Network Working Group | M. Andrews |
Internet-Draft | ISC |
Intended status: Best Current Practice | November 11, 2015 |
Expires: May 14, 2016 |
A Common Operational Problem in DNS Servers - Failure To Respond.
draft-andrews-dns-no-response-issue-15
The DNS is a query / response protocol. Failure to respond or to respond correctly to queries causes both immediate operational problems and long term problems with protocol development.
This document identifies a number of common classes of queries that some servers fail to respond too or respond incorrectly to. This document also suggests procedures for TLD and other similar zone operators to apply to help reduce / eliminate the problem.
The document does not look at the DNS data itself, just the structure of the responses.
This Internet-Draft is submitted in full conformance with the provisions of BCP 78 and BCP 79.

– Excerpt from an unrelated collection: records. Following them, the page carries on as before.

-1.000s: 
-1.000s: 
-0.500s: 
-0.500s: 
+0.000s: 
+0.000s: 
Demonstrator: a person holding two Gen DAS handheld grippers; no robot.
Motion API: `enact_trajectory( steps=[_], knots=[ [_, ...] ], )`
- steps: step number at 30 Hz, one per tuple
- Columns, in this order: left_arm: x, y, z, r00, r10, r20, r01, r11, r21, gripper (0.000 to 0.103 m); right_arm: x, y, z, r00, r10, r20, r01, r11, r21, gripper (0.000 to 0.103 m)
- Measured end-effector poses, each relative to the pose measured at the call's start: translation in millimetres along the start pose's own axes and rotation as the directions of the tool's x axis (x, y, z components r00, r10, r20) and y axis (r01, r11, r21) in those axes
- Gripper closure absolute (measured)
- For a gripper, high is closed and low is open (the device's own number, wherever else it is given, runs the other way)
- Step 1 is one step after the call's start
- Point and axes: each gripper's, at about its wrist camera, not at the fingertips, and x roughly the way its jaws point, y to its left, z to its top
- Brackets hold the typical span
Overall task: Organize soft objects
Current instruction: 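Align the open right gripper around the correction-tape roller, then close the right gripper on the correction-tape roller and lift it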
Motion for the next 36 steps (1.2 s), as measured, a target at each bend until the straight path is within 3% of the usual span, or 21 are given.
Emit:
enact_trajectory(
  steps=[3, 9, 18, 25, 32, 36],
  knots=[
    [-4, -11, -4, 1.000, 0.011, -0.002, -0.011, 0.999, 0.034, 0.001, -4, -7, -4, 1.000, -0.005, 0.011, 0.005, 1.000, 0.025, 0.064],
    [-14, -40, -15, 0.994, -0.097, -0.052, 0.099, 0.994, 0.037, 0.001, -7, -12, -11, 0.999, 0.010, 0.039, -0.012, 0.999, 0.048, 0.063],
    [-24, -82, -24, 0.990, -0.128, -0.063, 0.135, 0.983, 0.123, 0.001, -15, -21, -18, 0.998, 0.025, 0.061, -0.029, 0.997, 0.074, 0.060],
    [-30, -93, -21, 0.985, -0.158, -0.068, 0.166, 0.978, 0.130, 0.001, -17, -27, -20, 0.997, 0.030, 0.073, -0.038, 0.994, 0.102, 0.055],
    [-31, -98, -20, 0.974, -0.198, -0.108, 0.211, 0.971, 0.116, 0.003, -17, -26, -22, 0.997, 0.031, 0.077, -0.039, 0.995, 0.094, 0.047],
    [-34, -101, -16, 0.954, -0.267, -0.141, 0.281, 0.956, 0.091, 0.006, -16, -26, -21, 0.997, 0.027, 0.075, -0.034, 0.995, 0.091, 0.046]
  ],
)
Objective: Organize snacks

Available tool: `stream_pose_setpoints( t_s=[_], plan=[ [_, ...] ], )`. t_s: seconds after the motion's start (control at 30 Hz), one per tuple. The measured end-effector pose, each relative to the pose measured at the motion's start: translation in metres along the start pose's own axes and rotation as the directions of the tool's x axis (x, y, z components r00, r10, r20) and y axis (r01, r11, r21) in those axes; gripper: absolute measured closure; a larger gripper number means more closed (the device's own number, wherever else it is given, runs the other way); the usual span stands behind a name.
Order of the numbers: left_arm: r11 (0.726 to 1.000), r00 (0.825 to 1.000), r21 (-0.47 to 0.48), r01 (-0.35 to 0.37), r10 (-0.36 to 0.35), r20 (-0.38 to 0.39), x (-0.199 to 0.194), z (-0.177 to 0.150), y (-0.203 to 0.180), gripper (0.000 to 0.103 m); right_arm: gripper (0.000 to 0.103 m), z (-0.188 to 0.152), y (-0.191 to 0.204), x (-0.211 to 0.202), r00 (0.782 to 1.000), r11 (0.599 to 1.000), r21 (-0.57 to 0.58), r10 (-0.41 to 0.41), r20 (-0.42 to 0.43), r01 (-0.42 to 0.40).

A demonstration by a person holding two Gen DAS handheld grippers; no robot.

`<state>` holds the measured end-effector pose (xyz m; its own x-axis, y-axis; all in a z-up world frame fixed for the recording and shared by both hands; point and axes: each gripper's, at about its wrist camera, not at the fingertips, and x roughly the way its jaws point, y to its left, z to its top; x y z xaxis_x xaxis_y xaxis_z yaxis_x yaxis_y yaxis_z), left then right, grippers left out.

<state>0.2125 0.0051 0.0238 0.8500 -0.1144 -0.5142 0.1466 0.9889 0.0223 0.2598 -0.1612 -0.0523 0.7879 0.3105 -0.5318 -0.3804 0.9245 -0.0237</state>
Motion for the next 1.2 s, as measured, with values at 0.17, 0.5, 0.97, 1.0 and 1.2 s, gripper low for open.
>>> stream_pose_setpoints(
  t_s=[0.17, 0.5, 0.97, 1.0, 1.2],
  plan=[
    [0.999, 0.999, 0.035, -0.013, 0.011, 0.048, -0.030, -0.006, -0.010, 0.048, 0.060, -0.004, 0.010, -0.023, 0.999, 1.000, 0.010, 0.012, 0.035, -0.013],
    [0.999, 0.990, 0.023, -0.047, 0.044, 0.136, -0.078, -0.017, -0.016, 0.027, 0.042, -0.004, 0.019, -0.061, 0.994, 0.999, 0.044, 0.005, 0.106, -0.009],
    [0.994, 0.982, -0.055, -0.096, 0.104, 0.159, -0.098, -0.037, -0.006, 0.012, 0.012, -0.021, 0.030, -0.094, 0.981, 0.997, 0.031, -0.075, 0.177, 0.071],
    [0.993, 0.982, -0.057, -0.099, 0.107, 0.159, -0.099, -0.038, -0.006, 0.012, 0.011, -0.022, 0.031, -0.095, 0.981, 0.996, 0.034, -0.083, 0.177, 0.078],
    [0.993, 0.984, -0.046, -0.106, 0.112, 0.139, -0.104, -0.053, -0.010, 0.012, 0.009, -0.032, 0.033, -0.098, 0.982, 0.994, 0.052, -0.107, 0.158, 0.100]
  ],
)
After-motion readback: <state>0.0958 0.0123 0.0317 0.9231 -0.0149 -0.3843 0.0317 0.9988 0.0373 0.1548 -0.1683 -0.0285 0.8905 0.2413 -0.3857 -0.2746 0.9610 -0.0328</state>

Internet-Drafts are working documents of the Internet Engineering Task Force (IETF). Note that other groups may also distribute working documents as Internet-Drafts. The list of current Internet-Drafts is at http://datatracker.ietf.org/drafts/current/.
Internet-Drafts are draft documents valid for a maximum of six months and may be updated, replaced, or obsoleted by other documents at any time. It is inappropriate to use Internet-Drafts as reference material or to cite them other than as "work in progress."
This Internet-Draft will expire on May 14, 2016.
Copyright (c) 2015 IETF Trust and the persons identified as the document authors. All rights reserved.
This document is subject to BCP 78 and the IETF Trust's Legal Provisions Relating to IETF Documents (http://trustee.ietf.org/license-info) in effect on the date of publication of this document. Please review these documents carefully, as they describe your rights and restrictions with respect to this document. Code Components extracted from this document must include Simplified BSD License text as described in Section 4.e of the Trust Legal Provisions and are provided without warranty as described in the Simplified BSD License.
The DNS [RFC1034], [RFC1035] is a query / response protocol. Failure to respond to queries or to respond incorrectly causes both immediate operational problems and long term problems with protocol development.
Failure to respond to a query is indistinguishable from a packet loss without doing a analysis of query response patterns and results in unnecessary additional queries being made by DNS clients and unnecessary delays being introduced to the resolution process.
Due to the inability to distinguish between packet loss and nameservers dropping EDNS [RFC6891] queries, packet loss is sometimes misclassified as lack of EDNS support which can lead to DNSSEC validation failures.
Allowing servers which fail to respond to queries to remain results in developers being afraid to deploy implementations of recent standards. Such servers need to be identified and corrected / replaced.
The DNS has response codes that cover almost any conceivable query response. A nameserver should be able to respond to any conceivable query using them.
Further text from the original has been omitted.